> Work instructions: In the entries below, repeat only the lines between those holding "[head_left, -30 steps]" and "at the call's", inclusive. Leave pictures out.

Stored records
=-=-=-=-=
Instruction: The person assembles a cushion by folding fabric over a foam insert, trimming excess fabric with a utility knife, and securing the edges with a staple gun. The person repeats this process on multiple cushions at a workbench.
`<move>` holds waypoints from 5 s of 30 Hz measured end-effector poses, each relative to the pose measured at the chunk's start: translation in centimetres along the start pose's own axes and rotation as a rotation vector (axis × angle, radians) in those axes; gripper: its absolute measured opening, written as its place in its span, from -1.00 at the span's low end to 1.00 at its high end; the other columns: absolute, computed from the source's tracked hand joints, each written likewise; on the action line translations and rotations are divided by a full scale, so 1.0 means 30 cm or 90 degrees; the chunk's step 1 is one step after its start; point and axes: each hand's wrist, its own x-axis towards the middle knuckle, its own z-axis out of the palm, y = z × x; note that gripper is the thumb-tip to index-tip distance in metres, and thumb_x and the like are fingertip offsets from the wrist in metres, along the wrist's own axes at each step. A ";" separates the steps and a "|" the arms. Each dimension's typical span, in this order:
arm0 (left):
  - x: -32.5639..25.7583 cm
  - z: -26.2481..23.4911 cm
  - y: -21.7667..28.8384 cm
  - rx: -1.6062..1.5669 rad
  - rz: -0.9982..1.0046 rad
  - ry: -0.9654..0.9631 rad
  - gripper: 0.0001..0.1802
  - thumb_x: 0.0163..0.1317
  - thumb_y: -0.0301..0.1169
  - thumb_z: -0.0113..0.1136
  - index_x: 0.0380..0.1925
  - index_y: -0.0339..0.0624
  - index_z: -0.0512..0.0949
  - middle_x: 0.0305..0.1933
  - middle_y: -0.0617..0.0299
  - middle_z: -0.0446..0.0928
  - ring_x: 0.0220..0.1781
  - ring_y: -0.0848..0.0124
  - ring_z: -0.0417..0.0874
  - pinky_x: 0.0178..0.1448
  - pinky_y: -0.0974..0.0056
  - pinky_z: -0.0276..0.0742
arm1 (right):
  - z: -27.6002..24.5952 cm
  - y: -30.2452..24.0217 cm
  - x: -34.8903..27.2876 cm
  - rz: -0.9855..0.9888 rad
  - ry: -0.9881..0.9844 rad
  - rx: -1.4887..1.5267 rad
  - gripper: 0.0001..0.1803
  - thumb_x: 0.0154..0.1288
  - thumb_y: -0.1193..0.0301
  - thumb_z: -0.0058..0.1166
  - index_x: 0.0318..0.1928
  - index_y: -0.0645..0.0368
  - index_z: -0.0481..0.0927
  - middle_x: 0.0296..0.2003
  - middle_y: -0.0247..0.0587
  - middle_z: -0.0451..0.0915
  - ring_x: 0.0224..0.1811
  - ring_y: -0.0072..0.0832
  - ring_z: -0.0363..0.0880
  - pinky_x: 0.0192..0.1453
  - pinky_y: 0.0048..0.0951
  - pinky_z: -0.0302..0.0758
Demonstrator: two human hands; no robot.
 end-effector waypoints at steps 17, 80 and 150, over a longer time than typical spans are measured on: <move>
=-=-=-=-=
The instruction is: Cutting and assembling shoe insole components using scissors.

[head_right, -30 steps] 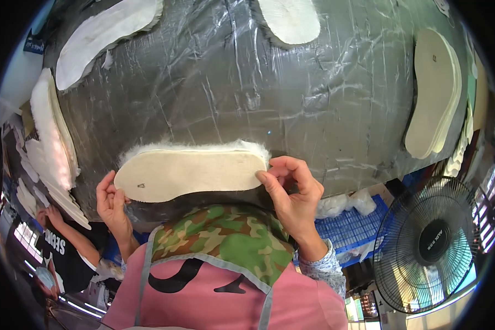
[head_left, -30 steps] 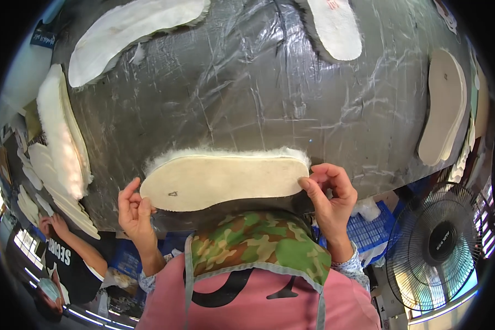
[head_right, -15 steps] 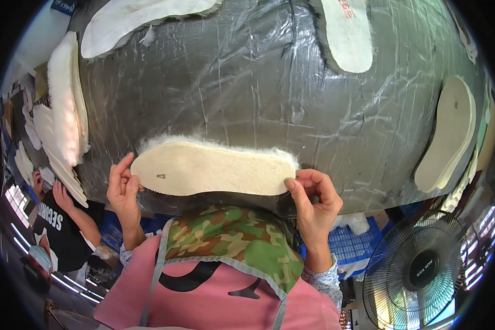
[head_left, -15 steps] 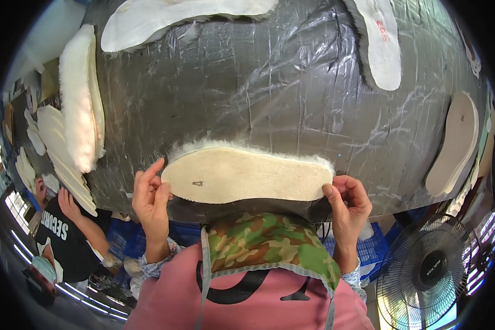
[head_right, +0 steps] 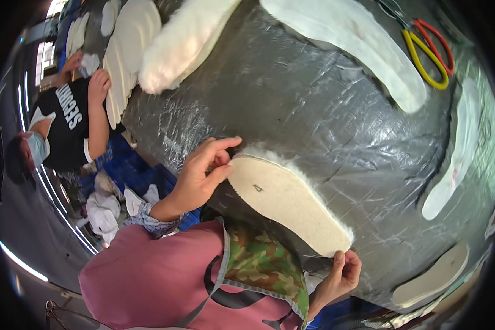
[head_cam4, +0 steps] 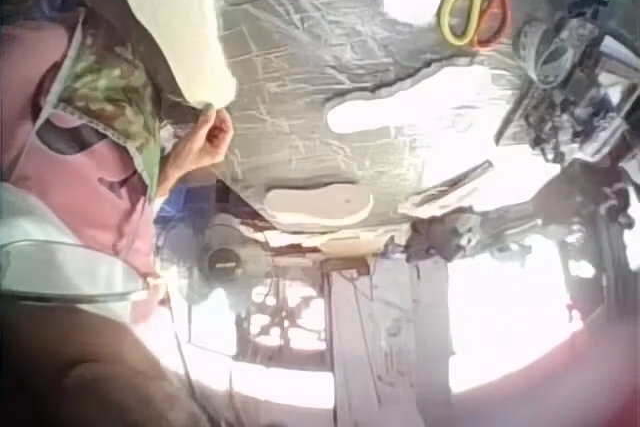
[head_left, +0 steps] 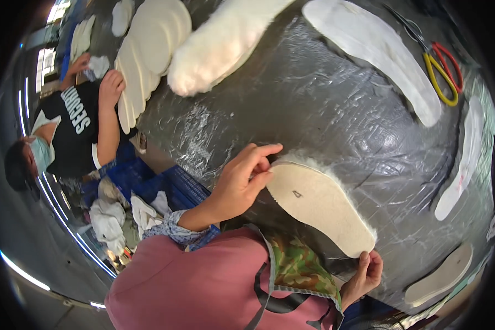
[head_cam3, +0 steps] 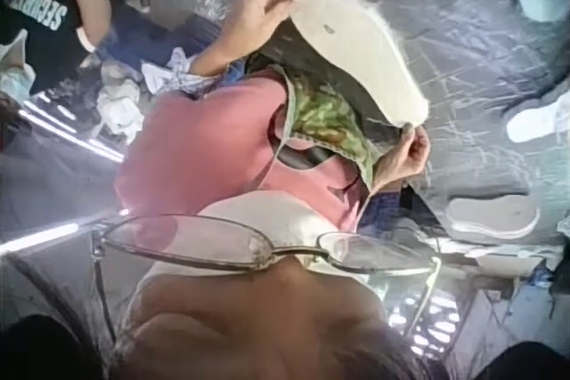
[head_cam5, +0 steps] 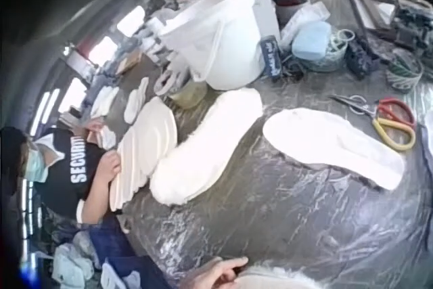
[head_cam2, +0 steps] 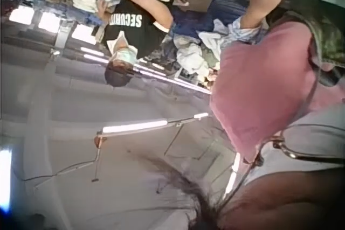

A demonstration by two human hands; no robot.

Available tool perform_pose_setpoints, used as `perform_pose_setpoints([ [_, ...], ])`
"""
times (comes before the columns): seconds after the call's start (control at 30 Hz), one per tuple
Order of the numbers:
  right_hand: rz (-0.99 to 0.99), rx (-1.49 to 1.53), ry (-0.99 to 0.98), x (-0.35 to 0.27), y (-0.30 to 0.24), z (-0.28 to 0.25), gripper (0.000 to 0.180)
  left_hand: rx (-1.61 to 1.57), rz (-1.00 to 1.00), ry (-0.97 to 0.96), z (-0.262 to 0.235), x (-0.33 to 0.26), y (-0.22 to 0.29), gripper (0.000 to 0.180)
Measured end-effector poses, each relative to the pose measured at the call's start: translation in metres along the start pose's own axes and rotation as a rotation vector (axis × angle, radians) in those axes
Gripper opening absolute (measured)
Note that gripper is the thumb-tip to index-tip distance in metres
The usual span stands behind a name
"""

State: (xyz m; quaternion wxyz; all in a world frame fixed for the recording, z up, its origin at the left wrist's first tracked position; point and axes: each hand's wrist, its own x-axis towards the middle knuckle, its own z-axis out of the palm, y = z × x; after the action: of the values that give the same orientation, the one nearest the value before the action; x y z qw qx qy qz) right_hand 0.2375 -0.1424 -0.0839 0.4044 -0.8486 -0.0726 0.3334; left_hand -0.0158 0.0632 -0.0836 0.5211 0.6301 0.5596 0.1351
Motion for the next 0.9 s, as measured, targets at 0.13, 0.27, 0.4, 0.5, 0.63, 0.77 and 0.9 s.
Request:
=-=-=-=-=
> Output for this task:
[head_left, -30 steps] 
[head_right, -15 steps] 
[head_left, -15 steps] 
[head_right, +0 steps] 
[head_cam4, +0 steps] 
[head_left, +0 steps] 
[head_cam3, +0 steps] 
[head_cam5, +0 steps] 
[head_cam2, +0 steps] 

A demonstration by two human hands; no robot.

Available tool perform_pose_setpoints, used as `perform_pose_setpoints([ [_, ...], ])`
"""
times (comes before the columns): seconds after the call's start (control at 30 Hz), one per tuple
Order of the numbers:
  right_hand: rz (-0.99 to 0.99), rx (-1.49 to 1.53), ry (-0.99 to 0.98), x (-0.35 to 0.27), y (-0.30 to 0.24), z (-0.28 to 0.25), gripper (0.000 to 0.180)
  left_hand: rx (-1.61 to 1.57), rz (-1.00 to 1.00), ry (-0.97 to 0.96), z (-0.262 to 0.235), x (-0.33 to 0.26), y (-0.22 to 0.29), gripper (0.000 to 0.180)
Measured end-effector poses, each relative to the pose measured at the call's start: translation in metres along the start pose's own axes and rotation as a rotation vector (axis × angle, radians) in those axes

The output contains the complete answer to the exercise.